Job
Description
Role Summary: We are seeking a highly competent and detail-oriented Manufacturing QA Personnel with substantial experience in Sterile Injectable manufacturing , specifically focusing on Small Volume Parenterals (SVP) including Dry Powder, Liquid, and Lyophilized Injections . The selected candidate will ensure shop floor compliance and enforce GMP practices to maintain a state of readiness for inspections and regulatory compliance. Role & responsibilities : Ensure cGMP compliance on the shop floor during all stages of sterile manufacturing (formulation, filtration, filling, lyophilization, sealing, and visual inspection). Conduct and supervise line clearance, in-process checks, and aseptic practices adherence. Monitor and record activities for Dry Powder, Liquid, and Lyophilized Injectable production lines. Perform real-time batch record review and initiate necessary corrections. Ensure cleanroom behavior compliance , including gowning validation, personnel movement monitoring, and hygiene compliance. Coordinate with Production, QC, and Engineering for investigation of deviations, change controls, and CAPAs related to the manufacturing process. Participate in the qualification/validation activities including media fills, equipment qualification, and cleaning validation . Review SOPs, protocols, and BMRs for compliance with regulatory standards and internal policies. Provide training and on-floor guidance to production teams regarding QA best practices and compliance expectations. Ensure readiness for audits and inspections by maintaining appropriate documentation and control practices. Collaborate with cross-functional teams for continuous improvement and risk mitigation in manufacturing QA processes.
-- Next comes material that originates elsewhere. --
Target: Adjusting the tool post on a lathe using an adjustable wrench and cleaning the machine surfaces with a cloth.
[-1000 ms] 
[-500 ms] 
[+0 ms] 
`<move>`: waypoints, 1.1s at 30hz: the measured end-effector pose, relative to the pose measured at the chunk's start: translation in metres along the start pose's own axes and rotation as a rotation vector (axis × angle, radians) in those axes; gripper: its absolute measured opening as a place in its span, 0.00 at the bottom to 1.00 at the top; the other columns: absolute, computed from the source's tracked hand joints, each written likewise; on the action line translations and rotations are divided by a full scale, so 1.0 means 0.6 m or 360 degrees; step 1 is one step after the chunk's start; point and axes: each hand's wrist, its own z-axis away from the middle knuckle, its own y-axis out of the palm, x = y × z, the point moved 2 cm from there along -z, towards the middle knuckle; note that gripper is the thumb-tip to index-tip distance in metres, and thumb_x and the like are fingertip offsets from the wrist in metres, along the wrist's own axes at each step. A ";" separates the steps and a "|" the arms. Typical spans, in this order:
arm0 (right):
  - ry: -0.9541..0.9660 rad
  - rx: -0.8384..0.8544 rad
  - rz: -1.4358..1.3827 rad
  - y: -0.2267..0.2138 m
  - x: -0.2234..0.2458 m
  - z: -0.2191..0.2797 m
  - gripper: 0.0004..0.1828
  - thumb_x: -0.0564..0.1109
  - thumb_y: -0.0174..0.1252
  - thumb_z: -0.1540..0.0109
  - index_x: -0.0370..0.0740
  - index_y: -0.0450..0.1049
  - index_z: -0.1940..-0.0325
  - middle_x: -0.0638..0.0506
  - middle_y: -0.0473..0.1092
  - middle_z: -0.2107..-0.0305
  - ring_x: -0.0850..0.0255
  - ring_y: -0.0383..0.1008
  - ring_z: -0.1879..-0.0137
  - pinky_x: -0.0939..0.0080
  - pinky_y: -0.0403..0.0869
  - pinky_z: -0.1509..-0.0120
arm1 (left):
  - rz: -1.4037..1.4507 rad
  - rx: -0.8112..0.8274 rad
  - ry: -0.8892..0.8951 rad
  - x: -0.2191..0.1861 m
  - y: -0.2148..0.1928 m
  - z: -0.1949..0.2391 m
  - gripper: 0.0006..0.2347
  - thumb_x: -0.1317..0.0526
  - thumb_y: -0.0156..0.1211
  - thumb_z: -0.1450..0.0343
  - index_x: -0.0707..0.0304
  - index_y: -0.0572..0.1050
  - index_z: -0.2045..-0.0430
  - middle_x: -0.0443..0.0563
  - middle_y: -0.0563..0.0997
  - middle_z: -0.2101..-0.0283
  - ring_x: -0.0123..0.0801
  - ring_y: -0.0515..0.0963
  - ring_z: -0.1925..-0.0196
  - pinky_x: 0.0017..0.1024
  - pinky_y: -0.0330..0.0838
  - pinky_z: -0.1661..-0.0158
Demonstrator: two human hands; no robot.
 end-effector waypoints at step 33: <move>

Required Skills and Competencies: Strong understanding of sterile injectable manufacturing processes and controls, especially for SVP, Dry Powder, and Lyophilized dosage forms. Hands-on knowledge of cleanroom classifications, aseptic techniques, environmental monitoring , and equipment sterilization/cleaning . In-depth knowledge of cGMP, WHO, EU GMP, and PICS regulations . Experience handling deviations, OOS, CAPA, change controls, and batch record reviews . Ability to work in cross-functional teams and provide real-time QA support to operations. Proficiency in documentation practices and QA audits/inspections . Good communication, observation, and leadership skills.